** Task to complete **
Select, from the data, each line where "pack" occurs.

---- Dataset entries

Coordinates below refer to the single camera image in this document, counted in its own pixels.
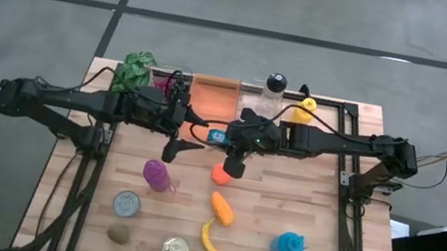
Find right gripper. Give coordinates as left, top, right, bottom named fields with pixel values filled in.
left=213, top=105, right=286, bottom=186

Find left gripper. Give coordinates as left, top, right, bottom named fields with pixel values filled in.
left=152, top=80, right=216, bottom=169

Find tin can blue label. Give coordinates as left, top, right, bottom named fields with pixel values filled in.
left=161, top=234, right=193, bottom=251
left=205, top=126, right=233, bottom=149
left=111, top=188, right=144, bottom=221

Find red toy grapes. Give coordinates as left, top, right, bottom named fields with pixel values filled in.
left=151, top=75, right=177, bottom=95

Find magenta squeeze bottle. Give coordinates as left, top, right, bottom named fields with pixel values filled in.
left=138, top=157, right=181, bottom=196

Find clear bottle black cap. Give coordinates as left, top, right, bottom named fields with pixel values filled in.
left=254, top=70, right=292, bottom=121

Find yellow squeeze bottle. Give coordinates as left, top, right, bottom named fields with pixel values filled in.
left=288, top=95, right=320, bottom=126

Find round orange fruit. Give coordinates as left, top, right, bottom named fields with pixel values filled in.
left=209, top=163, right=234, bottom=188

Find orange plastic bin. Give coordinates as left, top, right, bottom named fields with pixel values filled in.
left=181, top=71, right=244, bottom=146

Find clear plastic bin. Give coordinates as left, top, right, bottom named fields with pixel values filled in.
left=134, top=60, right=194, bottom=133
left=233, top=79, right=290, bottom=126

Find green striped potted plant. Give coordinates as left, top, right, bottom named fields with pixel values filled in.
left=112, top=46, right=160, bottom=99

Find yellow banana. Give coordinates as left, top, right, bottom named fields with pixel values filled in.
left=197, top=216, right=248, bottom=251

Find blue squeeze bottle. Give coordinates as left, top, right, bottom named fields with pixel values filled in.
left=269, top=227, right=310, bottom=251

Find brown kiwi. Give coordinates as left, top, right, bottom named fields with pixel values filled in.
left=105, top=222, right=134, bottom=247

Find white paper sheet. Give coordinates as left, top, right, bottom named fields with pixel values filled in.
left=383, top=217, right=420, bottom=251

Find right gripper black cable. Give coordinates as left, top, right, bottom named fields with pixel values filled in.
left=186, top=85, right=392, bottom=176

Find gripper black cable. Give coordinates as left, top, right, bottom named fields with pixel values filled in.
left=186, top=85, right=392, bottom=176
left=94, top=55, right=184, bottom=105

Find small black bracket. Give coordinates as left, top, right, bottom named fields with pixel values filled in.
left=297, top=83, right=313, bottom=98

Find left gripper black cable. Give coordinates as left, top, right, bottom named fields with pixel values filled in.
left=94, top=55, right=184, bottom=105

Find black metal frame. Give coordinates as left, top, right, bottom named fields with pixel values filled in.
left=44, top=54, right=398, bottom=251

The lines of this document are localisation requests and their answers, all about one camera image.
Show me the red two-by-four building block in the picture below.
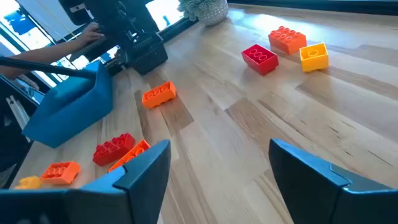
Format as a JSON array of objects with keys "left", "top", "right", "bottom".
[
  {"left": 92, "top": 133, "right": 136, "bottom": 167},
  {"left": 241, "top": 44, "right": 280, "bottom": 76}
]

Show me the yellow two-by-two building block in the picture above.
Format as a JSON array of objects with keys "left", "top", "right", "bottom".
[{"left": 298, "top": 42, "right": 330, "bottom": 73}]

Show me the blue plastic bin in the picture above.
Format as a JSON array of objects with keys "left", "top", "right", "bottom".
[{"left": 21, "top": 60, "right": 114, "bottom": 149}]

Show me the orange plastic building block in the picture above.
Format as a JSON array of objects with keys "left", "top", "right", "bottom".
[
  {"left": 267, "top": 26, "right": 308, "bottom": 55},
  {"left": 40, "top": 161, "right": 81, "bottom": 186},
  {"left": 108, "top": 139, "right": 152, "bottom": 173},
  {"left": 141, "top": 80, "right": 177, "bottom": 110}
]

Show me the person's forearm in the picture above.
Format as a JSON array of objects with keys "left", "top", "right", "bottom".
[{"left": 0, "top": 39, "right": 81, "bottom": 78}]

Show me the black diagonal frame brace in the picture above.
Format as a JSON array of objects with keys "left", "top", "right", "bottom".
[{"left": 0, "top": 57, "right": 97, "bottom": 80}]

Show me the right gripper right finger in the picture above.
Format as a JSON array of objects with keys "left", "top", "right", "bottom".
[{"left": 268, "top": 138, "right": 398, "bottom": 224}]

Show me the black slotted plastic basket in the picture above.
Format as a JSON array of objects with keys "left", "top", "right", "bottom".
[{"left": 127, "top": 30, "right": 169, "bottom": 76}]

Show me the green plant in white pot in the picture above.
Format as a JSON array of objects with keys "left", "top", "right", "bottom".
[{"left": 177, "top": 0, "right": 229, "bottom": 27}]

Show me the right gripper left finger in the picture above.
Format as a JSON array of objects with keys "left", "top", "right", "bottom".
[{"left": 0, "top": 139, "right": 172, "bottom": 224}]

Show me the person's hand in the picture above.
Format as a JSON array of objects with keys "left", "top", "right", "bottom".
[{"left": 74, "top": 22, "right": 105, "bottom": 47}]

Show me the yellow two-by-four building block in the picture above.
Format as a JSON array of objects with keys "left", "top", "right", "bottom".
[{"left": 13, "top": 175, "right": 43, "bottom": 190}]

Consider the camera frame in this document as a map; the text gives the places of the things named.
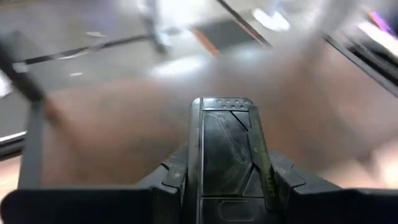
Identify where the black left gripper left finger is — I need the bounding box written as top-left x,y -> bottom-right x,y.
160,97 -> 203,224

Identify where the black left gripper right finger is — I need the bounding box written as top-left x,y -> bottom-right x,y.
201,97 -> 307,224

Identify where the black metal wood shelf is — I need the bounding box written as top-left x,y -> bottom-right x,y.
0,30 -> 46,189

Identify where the black aluminium rig frame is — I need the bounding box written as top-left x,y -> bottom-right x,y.
322,32 -> 398,98

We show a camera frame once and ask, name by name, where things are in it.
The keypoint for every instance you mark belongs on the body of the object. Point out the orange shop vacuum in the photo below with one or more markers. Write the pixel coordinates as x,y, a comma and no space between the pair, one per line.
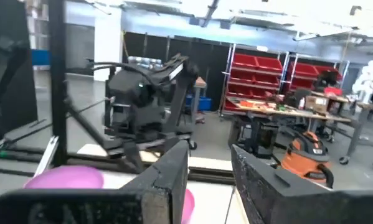
301,155

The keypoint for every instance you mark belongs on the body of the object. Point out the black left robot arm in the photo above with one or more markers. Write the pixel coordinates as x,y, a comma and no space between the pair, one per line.
173,77

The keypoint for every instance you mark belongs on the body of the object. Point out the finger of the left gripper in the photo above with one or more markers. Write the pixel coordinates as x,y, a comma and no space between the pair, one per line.
128,154
138,155

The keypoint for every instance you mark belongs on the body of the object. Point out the purple plate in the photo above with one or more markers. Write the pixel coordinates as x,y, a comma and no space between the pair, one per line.
64,178

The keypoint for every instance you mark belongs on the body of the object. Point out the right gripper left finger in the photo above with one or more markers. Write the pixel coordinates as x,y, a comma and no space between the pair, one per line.
80,207

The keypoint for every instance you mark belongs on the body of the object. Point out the cluttered wooden workbench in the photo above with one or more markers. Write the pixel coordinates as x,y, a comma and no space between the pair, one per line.
267,107

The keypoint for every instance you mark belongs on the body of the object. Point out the white humanoid figure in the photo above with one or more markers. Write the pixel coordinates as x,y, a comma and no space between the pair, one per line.
367,81

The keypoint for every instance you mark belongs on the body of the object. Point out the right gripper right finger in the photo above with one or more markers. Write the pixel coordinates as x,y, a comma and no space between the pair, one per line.
298,202

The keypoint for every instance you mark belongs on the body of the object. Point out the red bin shelf rack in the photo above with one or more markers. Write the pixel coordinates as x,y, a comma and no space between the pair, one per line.
251,71
307,73

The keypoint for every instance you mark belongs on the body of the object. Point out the black partition panel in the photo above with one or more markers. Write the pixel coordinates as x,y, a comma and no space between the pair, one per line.
8,77

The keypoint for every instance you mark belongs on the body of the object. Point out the pink plate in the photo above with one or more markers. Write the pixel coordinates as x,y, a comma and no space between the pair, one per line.
188,205

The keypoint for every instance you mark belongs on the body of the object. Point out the cardboard box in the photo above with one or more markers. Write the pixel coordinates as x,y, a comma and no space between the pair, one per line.
317,103

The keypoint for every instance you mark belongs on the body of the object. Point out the blue storage bin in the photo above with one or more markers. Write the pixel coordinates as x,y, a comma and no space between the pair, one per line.
203,103

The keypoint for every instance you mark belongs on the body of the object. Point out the grey rolling table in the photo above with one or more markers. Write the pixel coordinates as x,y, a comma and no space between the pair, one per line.
365,124

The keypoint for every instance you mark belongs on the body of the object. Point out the black cabinet under workbench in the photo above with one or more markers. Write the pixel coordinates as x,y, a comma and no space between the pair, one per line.
261,137

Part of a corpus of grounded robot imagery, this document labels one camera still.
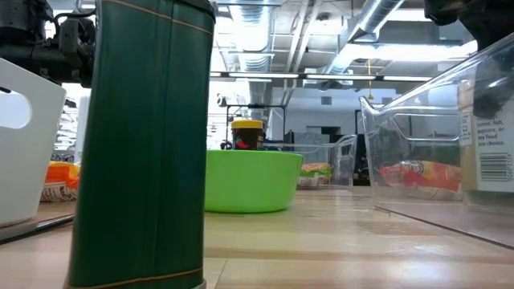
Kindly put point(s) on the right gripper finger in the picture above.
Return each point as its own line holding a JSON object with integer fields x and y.
{"x": 492, "y": 88}

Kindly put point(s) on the tan lid spice jar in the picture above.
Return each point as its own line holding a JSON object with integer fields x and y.
{"x": 494, "y": 160}

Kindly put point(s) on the lime chili ramen pack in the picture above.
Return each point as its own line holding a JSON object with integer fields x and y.
{"x": 317, "y": 170}

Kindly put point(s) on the yellow lid jar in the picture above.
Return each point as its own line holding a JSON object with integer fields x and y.
{"x": 247, "y": 134}

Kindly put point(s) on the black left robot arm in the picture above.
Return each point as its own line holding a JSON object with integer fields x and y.
{"x": 24, "y": 16}

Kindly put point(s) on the large clear plastic bin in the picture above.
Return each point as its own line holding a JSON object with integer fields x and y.
{"x": 401, "y": 132}

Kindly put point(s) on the red ramen noodle pack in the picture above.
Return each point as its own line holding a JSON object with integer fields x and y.
{"x": 421, "y": 178}

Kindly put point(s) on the dark green rectangular tin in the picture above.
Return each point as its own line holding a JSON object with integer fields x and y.
{"x": 138, "y": 140}

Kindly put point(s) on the orange chicken ramen pack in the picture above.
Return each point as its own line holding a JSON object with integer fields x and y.
{"x": 60, "y": 176}

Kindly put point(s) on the green plastic bowl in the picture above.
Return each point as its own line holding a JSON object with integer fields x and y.
{"x": 249, "y": 180}

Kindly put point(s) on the silver spiral air duct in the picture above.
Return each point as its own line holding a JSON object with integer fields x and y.
{"x": 373, "y": 16}
{"x": 253, "y": 32}

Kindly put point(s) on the ceiling light rail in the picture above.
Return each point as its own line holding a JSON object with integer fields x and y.
{"x": 261, "y": 75}

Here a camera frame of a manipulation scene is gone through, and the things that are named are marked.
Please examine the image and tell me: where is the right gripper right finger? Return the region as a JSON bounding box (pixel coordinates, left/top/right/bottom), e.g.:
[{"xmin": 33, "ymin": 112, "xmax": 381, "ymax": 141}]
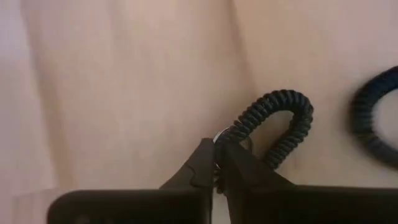
[{"xmin": 217, "ymin": 146, "xmax": 398, "ymax": 224}]

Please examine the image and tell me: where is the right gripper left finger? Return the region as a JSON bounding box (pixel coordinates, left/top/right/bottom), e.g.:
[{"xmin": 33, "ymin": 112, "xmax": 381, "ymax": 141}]
[{"xmin": 46, "ymin": 138, "xmax": 215, "ymax": 224}]

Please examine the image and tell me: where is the black spring coil keychain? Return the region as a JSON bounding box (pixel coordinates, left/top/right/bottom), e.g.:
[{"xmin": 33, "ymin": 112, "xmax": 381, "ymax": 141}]
[{"xmin": 349, "ymin": 65, "xmax": 398, "ymax": 169}]

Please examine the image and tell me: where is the black object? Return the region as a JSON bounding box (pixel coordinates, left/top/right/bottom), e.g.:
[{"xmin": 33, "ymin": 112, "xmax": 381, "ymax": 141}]
[{"xmin": 213, "ymin": 89, "xmax": 315, "ymax": 171}]

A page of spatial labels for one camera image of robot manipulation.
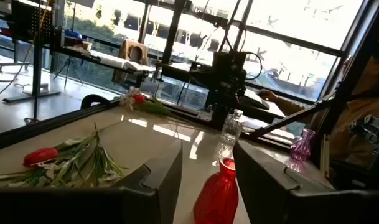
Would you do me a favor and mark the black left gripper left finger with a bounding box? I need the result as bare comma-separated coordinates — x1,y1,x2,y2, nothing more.
113,139,184,224

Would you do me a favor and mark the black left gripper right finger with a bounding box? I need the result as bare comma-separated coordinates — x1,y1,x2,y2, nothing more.
232,139,335,224

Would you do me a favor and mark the white artificial flower spray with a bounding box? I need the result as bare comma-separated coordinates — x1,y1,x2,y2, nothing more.
36,123,130,189
119,86,143,112
0,161,84,189

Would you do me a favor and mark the red artificial tulip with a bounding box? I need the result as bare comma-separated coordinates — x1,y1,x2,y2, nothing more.
22,132,98,169
131,93,173,118

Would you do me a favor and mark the red ribbed glass vase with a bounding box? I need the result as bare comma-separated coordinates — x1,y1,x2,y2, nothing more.
193,157,240,224

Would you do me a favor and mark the small purple glass vase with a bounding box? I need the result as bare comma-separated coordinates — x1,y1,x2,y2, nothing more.
289,128,316,162

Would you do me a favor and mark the clear crystal glass vase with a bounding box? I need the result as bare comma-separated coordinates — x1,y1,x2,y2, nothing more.
214,108,245,162

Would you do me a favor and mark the black keyboard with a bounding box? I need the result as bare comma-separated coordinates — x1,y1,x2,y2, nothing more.
238,88,271,110

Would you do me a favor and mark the cluttered background desk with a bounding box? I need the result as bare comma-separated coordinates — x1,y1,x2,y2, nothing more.
57,43,157,88

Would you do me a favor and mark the person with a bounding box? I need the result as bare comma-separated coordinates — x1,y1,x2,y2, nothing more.
256,42,379,175

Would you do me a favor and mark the black tripod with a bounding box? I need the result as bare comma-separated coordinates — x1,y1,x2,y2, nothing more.
53,2,83,89

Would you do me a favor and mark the black pegboard stand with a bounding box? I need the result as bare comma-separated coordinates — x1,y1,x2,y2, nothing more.
2,0,62,104

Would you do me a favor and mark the black frame handle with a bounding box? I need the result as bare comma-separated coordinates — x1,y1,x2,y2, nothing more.
80,93,111,110

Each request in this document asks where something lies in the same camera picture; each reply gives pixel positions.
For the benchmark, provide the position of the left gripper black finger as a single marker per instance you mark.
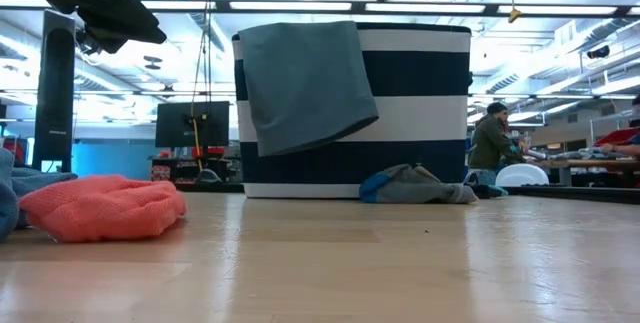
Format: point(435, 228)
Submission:
point(105, 45)
point(120, 13)

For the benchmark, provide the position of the teal grey shirt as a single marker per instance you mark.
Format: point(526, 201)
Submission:
point(305, 88)

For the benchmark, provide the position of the coral orange garment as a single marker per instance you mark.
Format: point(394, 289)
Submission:
point(100, 208)

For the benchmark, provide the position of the dusty blue small garment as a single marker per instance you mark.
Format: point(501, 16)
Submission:
point(7, 203)

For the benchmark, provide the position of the grey blue sock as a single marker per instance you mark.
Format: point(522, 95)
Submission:
point(415, 188)

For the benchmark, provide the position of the grey clothes pile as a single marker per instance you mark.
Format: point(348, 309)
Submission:
point(575, 154)

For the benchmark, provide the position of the black mounted device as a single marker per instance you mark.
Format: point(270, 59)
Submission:
point(87, 43)

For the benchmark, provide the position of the black monitor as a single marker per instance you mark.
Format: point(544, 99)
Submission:
point(175, 125)

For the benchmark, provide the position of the navy white striped fabric basket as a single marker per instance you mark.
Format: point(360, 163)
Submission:
point(415, 118)

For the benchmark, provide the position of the red tool cart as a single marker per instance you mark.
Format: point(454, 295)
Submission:
point(17, 150)

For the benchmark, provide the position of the red storage rack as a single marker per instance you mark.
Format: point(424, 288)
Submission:
point(162, 173)

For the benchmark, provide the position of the person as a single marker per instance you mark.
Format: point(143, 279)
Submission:
point(490, 143)
point(625, 149)

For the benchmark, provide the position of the white round object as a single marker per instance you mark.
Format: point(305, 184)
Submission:
point(522, 176)

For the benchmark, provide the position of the wooden background table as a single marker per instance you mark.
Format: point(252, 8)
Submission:
point(590, 164)

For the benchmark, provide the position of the red fabric item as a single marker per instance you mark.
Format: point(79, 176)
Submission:
point(617, 137)

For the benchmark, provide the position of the black vertical post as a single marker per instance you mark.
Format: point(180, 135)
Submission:
point(54, 88)

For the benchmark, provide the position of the black ceiling camera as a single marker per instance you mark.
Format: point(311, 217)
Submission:
point(598, 52)

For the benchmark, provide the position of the black aluminium table frame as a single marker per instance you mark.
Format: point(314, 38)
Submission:
point(575, 194)

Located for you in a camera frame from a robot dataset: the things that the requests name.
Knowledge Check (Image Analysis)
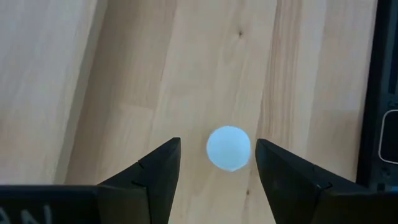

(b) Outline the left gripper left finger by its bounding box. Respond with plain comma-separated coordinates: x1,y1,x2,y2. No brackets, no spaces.
0,137,182,224

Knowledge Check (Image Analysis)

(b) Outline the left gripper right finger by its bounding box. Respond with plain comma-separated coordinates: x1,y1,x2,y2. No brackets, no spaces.
255,138,398,224

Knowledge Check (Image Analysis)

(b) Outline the small green medicine bottle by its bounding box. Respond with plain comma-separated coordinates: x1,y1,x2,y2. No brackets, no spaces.
206,125,252,173

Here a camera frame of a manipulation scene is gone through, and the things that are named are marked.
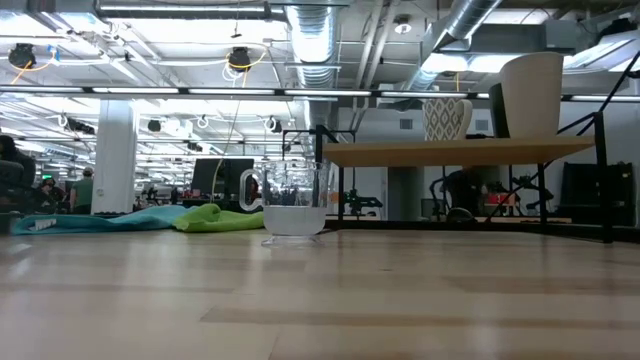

--------

** Problem solution **
Kindly put point(s) on the lime chili ramen pack in the picture above.
Kindly put point(s) on the red ramen noodle pack in the picture above.
Kindly put point(s) on the orange chicken ramen pack in the picture above.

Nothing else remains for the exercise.